実力闘争の思想を甦らせよう 斎藤郁真全学連委員長に聞く 農地死守、改憲阻止の闘いの先頭で

週刊『三里塚』02頁(0995号02面01)(2018/07/09)


実力闘争の思想を甦らせよう
 斎藤郁真全学連委員長に聞く
 農地死守、改憲阻止の闘いの先頭で

(写真 斎藤郁真【さいとういくま】さん。全学連委員長。2007年法政大学法学部入学。)

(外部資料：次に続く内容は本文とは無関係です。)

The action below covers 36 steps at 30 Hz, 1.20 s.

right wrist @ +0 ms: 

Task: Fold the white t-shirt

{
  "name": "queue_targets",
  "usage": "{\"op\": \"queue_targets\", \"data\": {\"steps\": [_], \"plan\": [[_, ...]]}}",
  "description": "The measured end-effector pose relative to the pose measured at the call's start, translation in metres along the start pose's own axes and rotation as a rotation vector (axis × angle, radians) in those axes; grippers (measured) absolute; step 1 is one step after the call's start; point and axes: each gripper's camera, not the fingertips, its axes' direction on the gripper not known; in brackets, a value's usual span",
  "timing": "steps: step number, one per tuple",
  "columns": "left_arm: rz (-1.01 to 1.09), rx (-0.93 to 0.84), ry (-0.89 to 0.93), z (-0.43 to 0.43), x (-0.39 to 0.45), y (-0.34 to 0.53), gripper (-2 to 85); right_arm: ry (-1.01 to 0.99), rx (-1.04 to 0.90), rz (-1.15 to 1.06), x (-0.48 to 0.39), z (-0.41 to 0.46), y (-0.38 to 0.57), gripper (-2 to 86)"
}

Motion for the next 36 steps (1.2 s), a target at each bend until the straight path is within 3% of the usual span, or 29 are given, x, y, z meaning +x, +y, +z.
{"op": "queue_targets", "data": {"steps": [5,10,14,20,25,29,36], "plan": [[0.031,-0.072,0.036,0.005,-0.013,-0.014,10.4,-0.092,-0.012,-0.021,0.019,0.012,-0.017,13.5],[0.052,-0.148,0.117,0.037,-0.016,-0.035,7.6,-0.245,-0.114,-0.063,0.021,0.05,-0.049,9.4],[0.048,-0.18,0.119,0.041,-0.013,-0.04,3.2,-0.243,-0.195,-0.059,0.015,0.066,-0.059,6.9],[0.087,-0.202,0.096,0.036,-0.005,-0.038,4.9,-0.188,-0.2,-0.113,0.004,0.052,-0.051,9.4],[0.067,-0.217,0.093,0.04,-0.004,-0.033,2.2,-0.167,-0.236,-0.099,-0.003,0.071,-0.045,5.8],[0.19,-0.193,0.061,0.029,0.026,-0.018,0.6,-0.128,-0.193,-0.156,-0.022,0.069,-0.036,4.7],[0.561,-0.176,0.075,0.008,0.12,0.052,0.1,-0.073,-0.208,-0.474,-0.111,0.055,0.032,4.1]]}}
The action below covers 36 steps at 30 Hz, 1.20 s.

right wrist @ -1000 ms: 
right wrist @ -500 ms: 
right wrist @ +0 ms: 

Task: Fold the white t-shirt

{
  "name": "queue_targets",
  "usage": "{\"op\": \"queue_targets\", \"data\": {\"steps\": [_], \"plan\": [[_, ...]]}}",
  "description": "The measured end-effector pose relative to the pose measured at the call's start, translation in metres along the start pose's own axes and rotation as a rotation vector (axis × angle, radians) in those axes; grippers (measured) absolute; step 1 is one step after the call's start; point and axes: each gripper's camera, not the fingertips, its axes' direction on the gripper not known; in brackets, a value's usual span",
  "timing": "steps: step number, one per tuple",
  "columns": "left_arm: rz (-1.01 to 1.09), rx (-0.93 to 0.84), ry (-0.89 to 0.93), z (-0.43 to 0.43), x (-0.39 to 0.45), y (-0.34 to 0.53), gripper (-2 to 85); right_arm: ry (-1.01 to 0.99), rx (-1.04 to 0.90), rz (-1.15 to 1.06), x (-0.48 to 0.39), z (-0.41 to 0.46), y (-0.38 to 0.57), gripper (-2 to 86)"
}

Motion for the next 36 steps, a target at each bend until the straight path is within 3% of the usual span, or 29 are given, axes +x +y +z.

(写真 千葉市中央公園で開かれた裁判前決起集会に参加)


 7・1国鉄闘争全国運動集会で、改憲・戦争阻止の最先頭で闘う決意を表明した斎藤郁真全学連委員長に、三里塚闘争への思いと市東さん農地決戦勝利に向けた意気込みをうかがった。

証言に感動して

 ----市東さん、萩原さん、二人の証言を聞いての感想を教えてください。
 農民が世代をこえて意志を継ぎ闘いの歴史をつなげてきたという階級闘争のドラマに感動しました。
 市東孝雄さんは、中学卒業後労働者になって天神峰を離れます。弟が農業を継ぐとなっていたけど、不慮の事故で亡くなってしまった。その後、戦争を経験して、国策による農地強奪を許せないと思った父親の思いを引き継いで戻り、農業をやっていることは本当にすごいことです。
 萩原富夫さんは最初は支援として三里塚闘争に触れ、縁があって婿として萩原家に入りました。やはり闘争を始めた第一世代ではないですが、萩原進さん(事務局次長)の遺志を継ぎ三里塚闘争をどう勝利させるかということを今真剣に考えて運動を続けています。
 戦後の闘いの歴史の中で引き継がれてきた農地を絶対に奪われるわけにはいかないと改めて思いました。
 ----全学連は三里塚闘争に連帯して何を学んできたのでしょうか。
 学生の側から三里塚闘争にどう連帯するのかは、論理で言えばいろいろあると思うのですが、闘う人間の魂が運動においてはとても大事だと思っています。星野文昭さんの闘いもそうですが、国家権力と一歩も引かずに闘う魂を全学連として引き継いでいかない限り、弾圧が激しくなると闘えません。他の勢力が衰退し、全学連だけが新自由主義大学と闘う学生運動ができている根拠が三里塚との連帯にあります。
 ----なぜ学生は人生をかけて農民と連帯してきたのでしょうか。
 三里塚が戦後日本の最も原則的な反戦の闘いをけん引してきた闘いの一つだからです。それが今、朝鮮半島での戦争をにらんだ安倍政権の改憲策動との攻防がギリギリと行われている中で、三里塚は市東さんの農地を守ることで成田の軍事使用を実際にせき止め、軍事空港は完成していません。
 粘り強く自分たちの原則を貫き、ときには実力闘争も辞さず闘ってきた人たちが結局一番勝利している。今こそもっと大規模にその闘魂を甦らせるべきだと思います。大学キャンパスにおいても、市民運動の世界においても実力闘争の思想を甦らせるための非常に大事な焦点に再び三里塚がなっています。

三里塚へ行こう

 ----改憲・戦争阻止に向けた全学連の課題とは何でしょう。
 今の学生の中には、戦後革命でかちとられた権利の一つであるストライキが違法だと思っている人もけっこういます。団結するとか闘うということがまったくキャンパスの中に存在しない中で、いかに改憲阻止を運動として大きく発展させるのかを考えたときに、「改憲阻止」の連呼だけではいかない状況の中にあるわけです。
 徹底的に現場の闘いによって情勢を切り開いて、意識的に政治決戦にちゃんと挑んでいくという両方をしっかりとやらないといけない。「国会に行こう」と訴えたときに、「全学連とならやりますよ」と言ってくれる学生を大学の中に大規模に生み出したい。
 ----三里塚をまだ訪れたことのない学生へのアピールをお願いします。
 何気なく成田空港を使っている人も多いと思いますが、ほんのちょっと意識して空港周囲の現地を訪れてみるとフェンスに囲まれた農地や神社がある。その中で、普通の農民たちが信念を貫いて闘っている様子を見てほしい。人間が一たび信念を貫けば、国策も止めることができる。空港はいまだに完成していない。「三里塚闘争のようになるな」と言って、スマートでかしこい運動をやろうと言った人たちの運動は、結局力を持つ運動にならなかった。階級闘争がある限り、信念や闘争原則は時代をこえ私たちに響くものが必ずあります。市東さんの農地を守る闘いは市東さんだけの闘いではありません。
 ぜひ一緒に三里塚に行きましょう。共に立ち上がり、改憲を阻止しましょう。